Executives of MinusNine Technologies, Birdsboro, explain what they do

As part of a nanotechnology conference, executives of a local company shared how MinusNine Technologies benefits from the technology.

Chief Executive Officer Hans Frederick and Chief Financial Officer Jon Goodspeed of MinusNine Technologies, Birdsboro, spoke Wednesday during an informal discussion with local nanotech companies.

The event, coordinated by the Greater Reading Chamber of Commerce & Industry and the Greater Reading Keystone Innovation Zone, was held at Penn State Berks.

Nanotechnology is the study of manipulating matter on an atomic and molecular scale. It involves developing incredibly small materials or devices.

The manipulated materials are measured in nanometers, or billionths of a meter, hence the name nanotechnology.

The nanotech industry mainly involves research and development, but the conference demonstrated that businesses can incorporate the technology on a practical basis.

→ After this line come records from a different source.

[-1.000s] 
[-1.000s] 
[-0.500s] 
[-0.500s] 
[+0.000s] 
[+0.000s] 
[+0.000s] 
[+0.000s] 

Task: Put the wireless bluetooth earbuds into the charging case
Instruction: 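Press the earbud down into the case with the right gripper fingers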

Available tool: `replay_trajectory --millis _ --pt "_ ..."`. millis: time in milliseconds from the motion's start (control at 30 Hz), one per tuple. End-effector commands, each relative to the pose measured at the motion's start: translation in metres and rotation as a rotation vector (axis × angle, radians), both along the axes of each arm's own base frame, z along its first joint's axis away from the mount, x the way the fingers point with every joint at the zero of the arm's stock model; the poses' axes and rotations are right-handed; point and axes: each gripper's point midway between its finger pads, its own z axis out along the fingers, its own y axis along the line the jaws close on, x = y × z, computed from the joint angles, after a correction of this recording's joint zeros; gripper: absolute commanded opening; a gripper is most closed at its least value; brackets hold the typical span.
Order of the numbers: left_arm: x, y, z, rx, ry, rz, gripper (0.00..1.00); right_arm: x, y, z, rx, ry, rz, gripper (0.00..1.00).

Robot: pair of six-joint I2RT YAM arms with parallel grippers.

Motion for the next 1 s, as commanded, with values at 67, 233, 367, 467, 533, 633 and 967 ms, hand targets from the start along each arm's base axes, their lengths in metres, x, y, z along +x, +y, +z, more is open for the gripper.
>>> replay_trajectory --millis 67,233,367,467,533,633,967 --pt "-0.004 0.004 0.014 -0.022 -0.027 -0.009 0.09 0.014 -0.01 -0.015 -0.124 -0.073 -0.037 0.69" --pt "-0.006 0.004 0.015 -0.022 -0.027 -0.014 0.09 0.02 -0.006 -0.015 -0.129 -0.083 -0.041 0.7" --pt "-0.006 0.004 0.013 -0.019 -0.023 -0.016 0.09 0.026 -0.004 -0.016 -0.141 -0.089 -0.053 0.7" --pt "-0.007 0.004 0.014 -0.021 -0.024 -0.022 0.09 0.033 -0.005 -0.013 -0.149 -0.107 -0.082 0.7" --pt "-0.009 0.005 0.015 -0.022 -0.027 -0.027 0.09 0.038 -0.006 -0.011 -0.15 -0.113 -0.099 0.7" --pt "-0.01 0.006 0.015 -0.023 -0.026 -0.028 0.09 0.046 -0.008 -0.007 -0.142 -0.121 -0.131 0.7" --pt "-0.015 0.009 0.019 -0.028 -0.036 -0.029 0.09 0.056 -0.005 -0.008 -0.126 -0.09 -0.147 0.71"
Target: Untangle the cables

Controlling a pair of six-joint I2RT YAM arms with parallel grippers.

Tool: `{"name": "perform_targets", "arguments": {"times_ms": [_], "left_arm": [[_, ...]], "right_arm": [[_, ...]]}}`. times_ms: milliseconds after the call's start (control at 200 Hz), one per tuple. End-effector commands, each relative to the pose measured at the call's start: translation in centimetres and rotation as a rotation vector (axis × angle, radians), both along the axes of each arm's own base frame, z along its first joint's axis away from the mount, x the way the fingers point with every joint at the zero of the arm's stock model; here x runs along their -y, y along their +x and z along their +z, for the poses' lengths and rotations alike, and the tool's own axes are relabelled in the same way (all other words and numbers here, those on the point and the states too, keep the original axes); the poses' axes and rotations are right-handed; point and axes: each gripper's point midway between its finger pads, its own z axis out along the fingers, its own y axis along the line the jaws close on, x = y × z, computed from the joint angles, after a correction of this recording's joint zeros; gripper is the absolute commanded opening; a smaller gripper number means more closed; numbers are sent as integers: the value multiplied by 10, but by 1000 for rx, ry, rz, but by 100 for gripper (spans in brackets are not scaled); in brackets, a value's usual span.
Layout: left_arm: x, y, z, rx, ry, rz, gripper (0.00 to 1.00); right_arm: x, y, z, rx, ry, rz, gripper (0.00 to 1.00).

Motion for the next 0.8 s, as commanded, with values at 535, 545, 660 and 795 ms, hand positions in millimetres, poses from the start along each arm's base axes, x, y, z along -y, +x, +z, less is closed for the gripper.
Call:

Frederick explained that neither he nor Goodspeed are scientists.

"You cannot identify either of us as chemists or scientists; we're businessmen," he said.

Goodspeed said the company was formed on the campus of Penn State University, University Park, in 2006.

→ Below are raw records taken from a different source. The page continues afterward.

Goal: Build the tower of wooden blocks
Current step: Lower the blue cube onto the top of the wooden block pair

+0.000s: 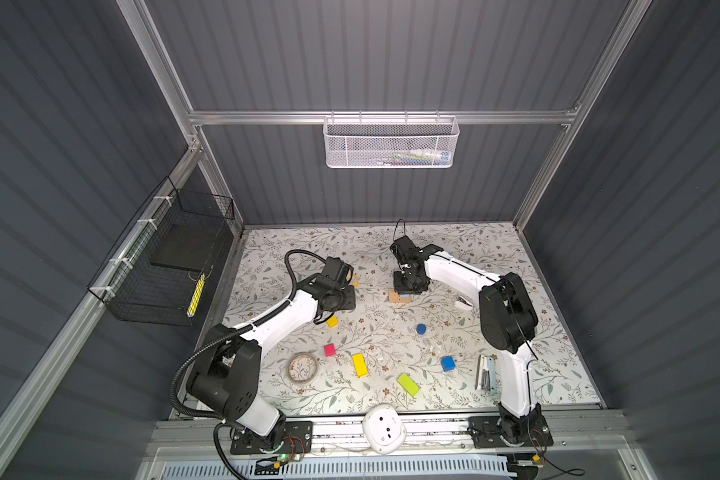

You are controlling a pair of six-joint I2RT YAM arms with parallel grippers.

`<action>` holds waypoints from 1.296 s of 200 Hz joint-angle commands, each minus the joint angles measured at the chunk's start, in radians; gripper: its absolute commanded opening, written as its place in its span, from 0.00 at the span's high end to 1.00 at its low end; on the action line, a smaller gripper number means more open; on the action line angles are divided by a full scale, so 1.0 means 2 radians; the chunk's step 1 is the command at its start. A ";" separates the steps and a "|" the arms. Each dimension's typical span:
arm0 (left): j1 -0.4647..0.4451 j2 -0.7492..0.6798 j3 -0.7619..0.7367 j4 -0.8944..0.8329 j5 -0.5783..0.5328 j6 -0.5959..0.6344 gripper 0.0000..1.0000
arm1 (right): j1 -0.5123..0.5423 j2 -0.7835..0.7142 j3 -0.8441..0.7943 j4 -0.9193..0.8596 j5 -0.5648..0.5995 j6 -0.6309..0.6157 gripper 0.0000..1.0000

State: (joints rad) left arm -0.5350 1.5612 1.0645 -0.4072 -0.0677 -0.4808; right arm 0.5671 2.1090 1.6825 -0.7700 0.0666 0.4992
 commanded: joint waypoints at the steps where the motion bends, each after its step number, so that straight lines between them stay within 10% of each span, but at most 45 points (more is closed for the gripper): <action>1: 0.003 0.006 -0.005 -0.008 0.005 0.007 0.52 | -0.002 0.009 0.001 -0.002 0.012 0.012 1.00; 259: 0.004 0.009 -0.004 -0.008 0.007 0.006 0.52 | -0.003 0.026 -0.006 -0.002 0.021 0.033 1.00</action>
State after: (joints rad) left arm -0.5346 1.5681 1.0645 -0.4072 -0.0673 -0.4808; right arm 0.5636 2.1387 1.6794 -0.7563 0.0875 0.5503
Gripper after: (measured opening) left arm 0.484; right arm 0.330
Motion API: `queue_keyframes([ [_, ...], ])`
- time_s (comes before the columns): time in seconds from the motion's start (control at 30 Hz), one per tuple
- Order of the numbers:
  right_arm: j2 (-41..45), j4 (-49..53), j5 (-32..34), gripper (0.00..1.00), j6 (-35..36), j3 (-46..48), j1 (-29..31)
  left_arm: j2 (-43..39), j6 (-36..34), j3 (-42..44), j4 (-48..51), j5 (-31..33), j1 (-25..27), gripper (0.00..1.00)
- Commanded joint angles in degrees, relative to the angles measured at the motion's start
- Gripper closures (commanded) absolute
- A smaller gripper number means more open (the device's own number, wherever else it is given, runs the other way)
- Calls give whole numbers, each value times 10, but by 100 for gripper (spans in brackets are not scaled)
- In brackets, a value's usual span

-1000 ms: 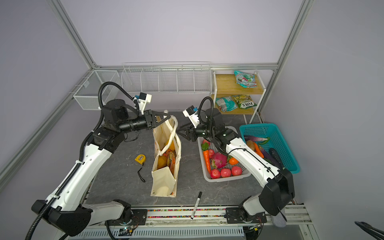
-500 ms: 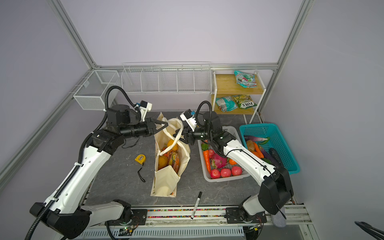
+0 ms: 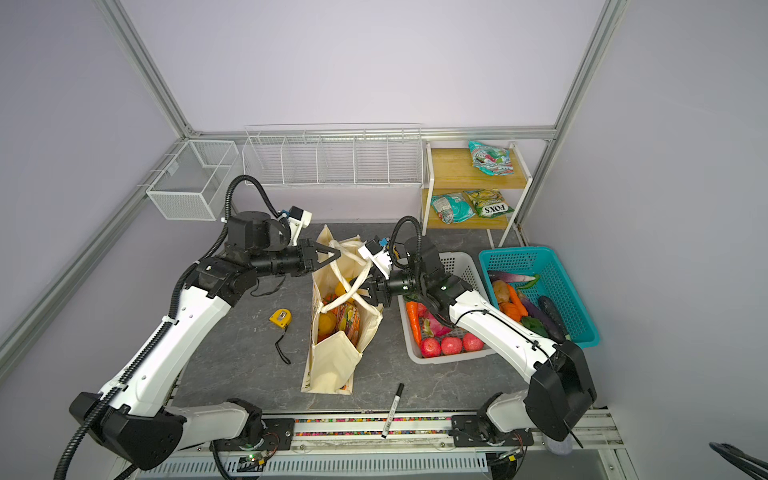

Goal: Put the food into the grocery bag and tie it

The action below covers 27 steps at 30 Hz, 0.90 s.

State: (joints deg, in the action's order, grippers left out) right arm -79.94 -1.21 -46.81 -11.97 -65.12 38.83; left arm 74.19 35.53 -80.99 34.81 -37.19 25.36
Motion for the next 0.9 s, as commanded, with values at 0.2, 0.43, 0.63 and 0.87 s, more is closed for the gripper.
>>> queue_keyframes([
  [0.2,14,-62,-46,51,-43,-5,40,26,8,9,-37,-15,24,100],
  [0.43,-12,-128,-47,49,-81,-13,52,30,16,16,-54,-22,35,100],
  [0.63,-42,-228,-44,41,-139,-5,59,25,21,20,-62,-28,35,100],
  [0.87,-39,-295,-28,31,-171,12,57,18,22,27,-66,-32,35,100],
])
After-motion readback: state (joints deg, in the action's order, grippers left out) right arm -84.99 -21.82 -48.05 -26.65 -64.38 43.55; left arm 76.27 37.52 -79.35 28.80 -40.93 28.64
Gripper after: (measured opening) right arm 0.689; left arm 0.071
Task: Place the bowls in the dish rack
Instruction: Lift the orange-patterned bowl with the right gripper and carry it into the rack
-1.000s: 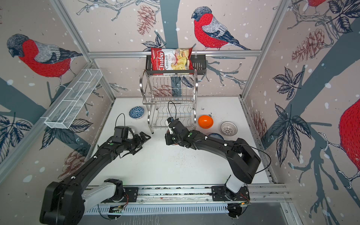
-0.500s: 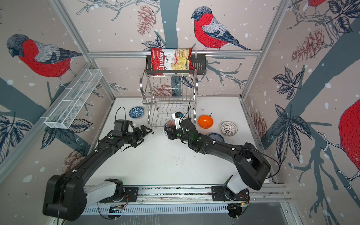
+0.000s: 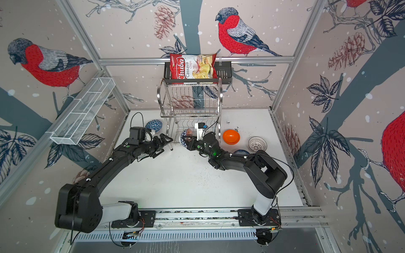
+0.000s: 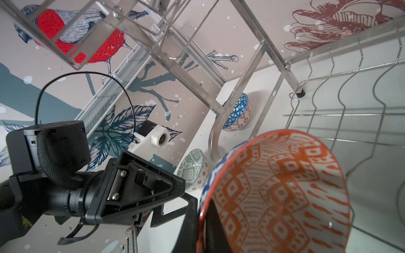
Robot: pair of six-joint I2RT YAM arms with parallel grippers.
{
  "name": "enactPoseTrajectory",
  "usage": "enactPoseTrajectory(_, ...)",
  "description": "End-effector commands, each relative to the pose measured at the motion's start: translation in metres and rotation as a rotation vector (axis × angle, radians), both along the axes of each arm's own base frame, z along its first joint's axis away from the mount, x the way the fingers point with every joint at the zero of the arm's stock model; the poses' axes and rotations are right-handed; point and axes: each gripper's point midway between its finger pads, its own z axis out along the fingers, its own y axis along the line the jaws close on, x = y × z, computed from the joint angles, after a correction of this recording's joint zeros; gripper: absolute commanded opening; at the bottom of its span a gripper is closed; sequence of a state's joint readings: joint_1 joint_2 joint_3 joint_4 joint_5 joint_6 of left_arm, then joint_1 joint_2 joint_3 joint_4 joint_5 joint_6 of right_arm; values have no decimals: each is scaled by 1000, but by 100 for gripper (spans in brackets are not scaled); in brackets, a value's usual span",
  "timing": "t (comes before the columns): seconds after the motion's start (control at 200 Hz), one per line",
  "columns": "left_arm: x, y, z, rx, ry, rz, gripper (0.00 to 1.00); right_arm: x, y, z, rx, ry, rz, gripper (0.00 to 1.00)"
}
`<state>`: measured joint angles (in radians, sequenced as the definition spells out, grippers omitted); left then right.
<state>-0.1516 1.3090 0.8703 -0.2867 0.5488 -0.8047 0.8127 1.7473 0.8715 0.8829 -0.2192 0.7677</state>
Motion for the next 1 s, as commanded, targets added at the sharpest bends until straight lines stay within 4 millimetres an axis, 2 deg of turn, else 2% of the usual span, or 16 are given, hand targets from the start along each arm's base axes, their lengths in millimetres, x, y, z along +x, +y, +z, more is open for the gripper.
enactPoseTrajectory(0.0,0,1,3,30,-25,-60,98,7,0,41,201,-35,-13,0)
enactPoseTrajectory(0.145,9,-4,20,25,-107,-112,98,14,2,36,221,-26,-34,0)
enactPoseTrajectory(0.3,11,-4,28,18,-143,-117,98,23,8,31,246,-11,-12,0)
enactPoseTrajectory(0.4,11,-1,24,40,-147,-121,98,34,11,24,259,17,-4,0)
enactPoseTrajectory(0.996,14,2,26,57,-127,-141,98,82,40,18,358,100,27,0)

"We were an outgrowth of nanomaterial science," Goodspeed said. "We licensed a basket of technology that involved manipulating and mixing particles."

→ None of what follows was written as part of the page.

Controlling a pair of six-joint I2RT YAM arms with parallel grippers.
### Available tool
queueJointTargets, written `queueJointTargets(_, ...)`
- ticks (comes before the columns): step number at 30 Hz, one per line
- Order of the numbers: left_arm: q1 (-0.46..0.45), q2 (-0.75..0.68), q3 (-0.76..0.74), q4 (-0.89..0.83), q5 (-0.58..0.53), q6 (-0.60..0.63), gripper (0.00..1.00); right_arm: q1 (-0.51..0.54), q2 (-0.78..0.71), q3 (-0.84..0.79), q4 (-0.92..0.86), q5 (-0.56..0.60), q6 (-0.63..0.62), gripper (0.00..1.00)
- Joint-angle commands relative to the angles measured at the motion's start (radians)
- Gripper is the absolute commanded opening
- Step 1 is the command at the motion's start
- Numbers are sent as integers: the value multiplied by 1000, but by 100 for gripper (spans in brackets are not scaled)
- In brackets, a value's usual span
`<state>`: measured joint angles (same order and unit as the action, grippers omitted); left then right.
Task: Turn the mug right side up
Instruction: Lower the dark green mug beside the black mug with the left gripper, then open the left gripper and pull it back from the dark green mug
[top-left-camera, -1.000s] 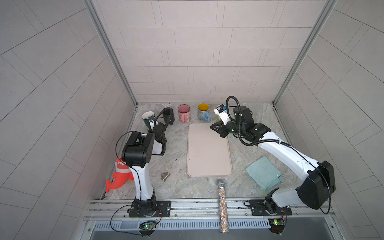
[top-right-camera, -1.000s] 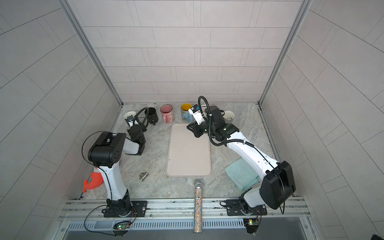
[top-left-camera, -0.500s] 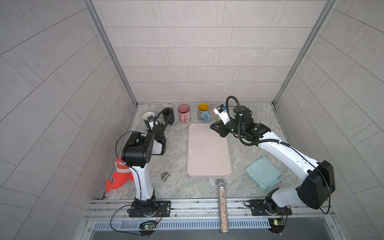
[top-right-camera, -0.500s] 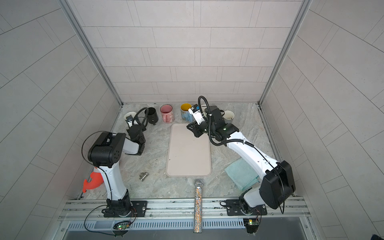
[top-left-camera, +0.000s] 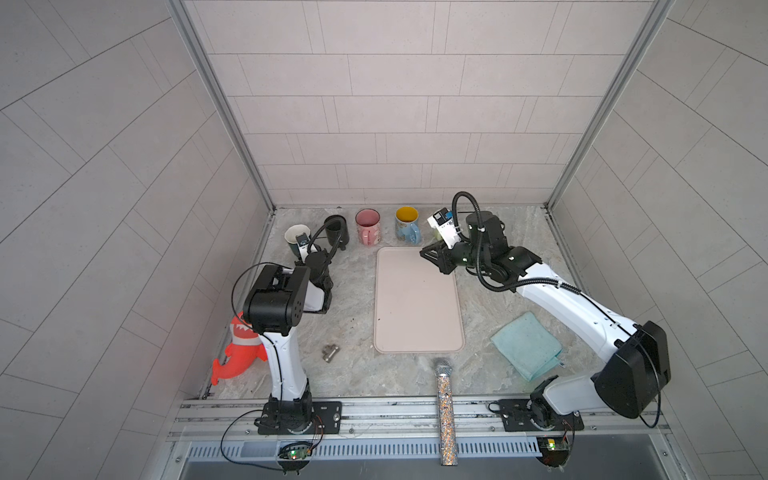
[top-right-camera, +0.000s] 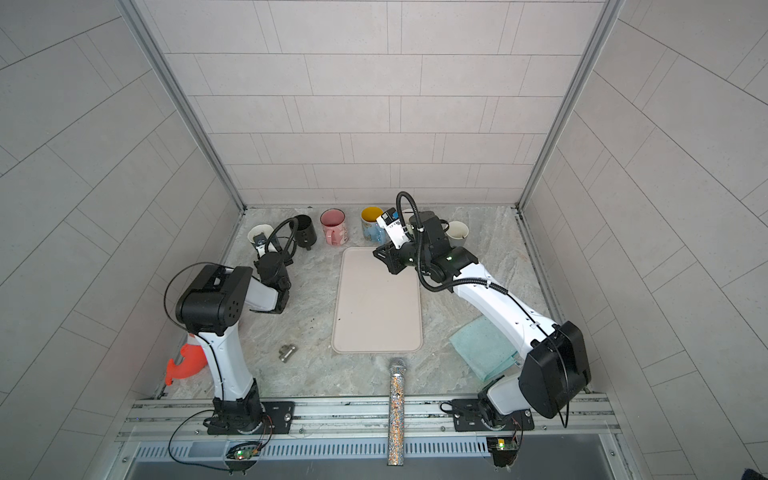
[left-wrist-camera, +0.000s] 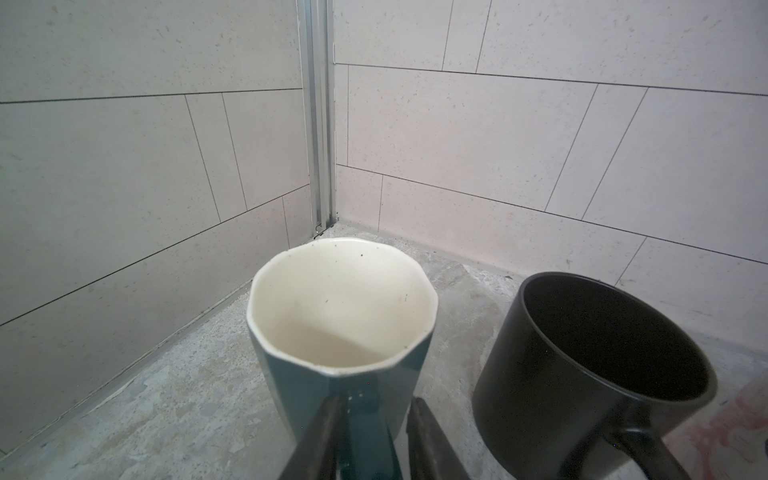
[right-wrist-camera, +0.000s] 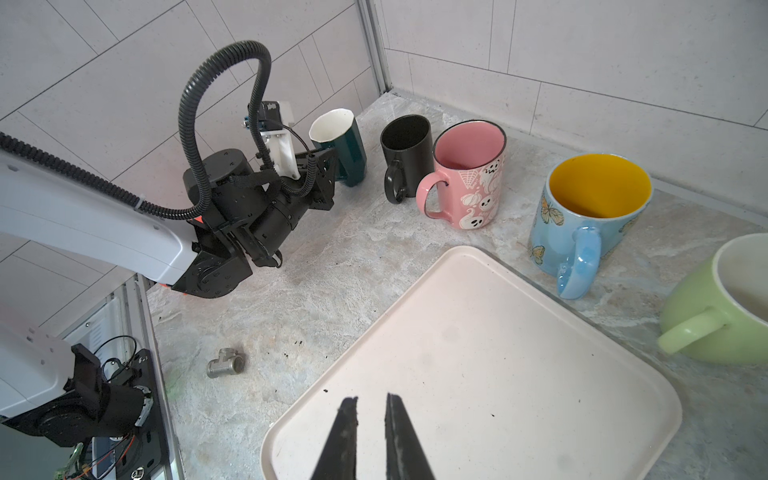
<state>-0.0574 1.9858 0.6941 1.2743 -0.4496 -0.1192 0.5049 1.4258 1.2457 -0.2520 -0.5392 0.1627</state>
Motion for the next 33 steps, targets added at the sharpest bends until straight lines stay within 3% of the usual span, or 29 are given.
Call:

"The next thing we had to do was to find a commercial avenue for this," Frederick said.

Today MinusNine manufactures industrial coatings that are scratch and corrosion resistant, Frederick explained.

"One of the markets for this technology is what we call knock-down furniture - inexpensive pieces which are basically made from particle board," he said. "We're developing new coatings that will enhance those products by offering greater rub or scratch resistance."

The company has grown considerably since its beginnings.

After it moved off of the Penn State campus, it set up shop in a garage in Broomall, Delaware County, and later moved to a 7,000-square-foot building in West Chester.

With the assistance of the Keystone Opportunity Zone, the company relocated to a 50,000-square-foot building in Birdsboro in January.

Goodspeed said his company reached out to several counties in an effort to relocate, and none was nearly as responsive as Berks County.

"Economically it works great for us," he said. "There are a lot of incentives to bringing a business to Berks County.

Because the building MinusNine is leasing lies within the Birdsboro Keystone Opportunity Zone, two benefits were extended to the company for relocating there, Debra Millman, director of business development for the Greater Berks Development Fund, said later by phone.

Greater Berks serves as administrator for the KOZ in the county.

Millman said because the building was vacant and is now being leased, the owner - Birdsboro Industrial Properties - does not have to pay property taxes on the property until the end of 2013.

"Although that benefits the owner, the cost of property taxes are usually passed on to the tenant through the lease," Millman explained.

"So basically the property taxes simply do not get charged back to MinusNine."

The second incentive offered to MinusNine is that the business will be exempt from paying any state corporate income taxes until the end of 2013.

The other business featured during the session was Lancaster-based Illuminex Corp.

The company was founded by CEO and Massachusetts Institute of Technology-trained physicist Dr. Youssef M. Habib.

Habib explained his company's goal is to produce functional nanomaterials through research and development.

"We do research work for various companies," Habib said. "There are almost limitless applications for nanotechnology."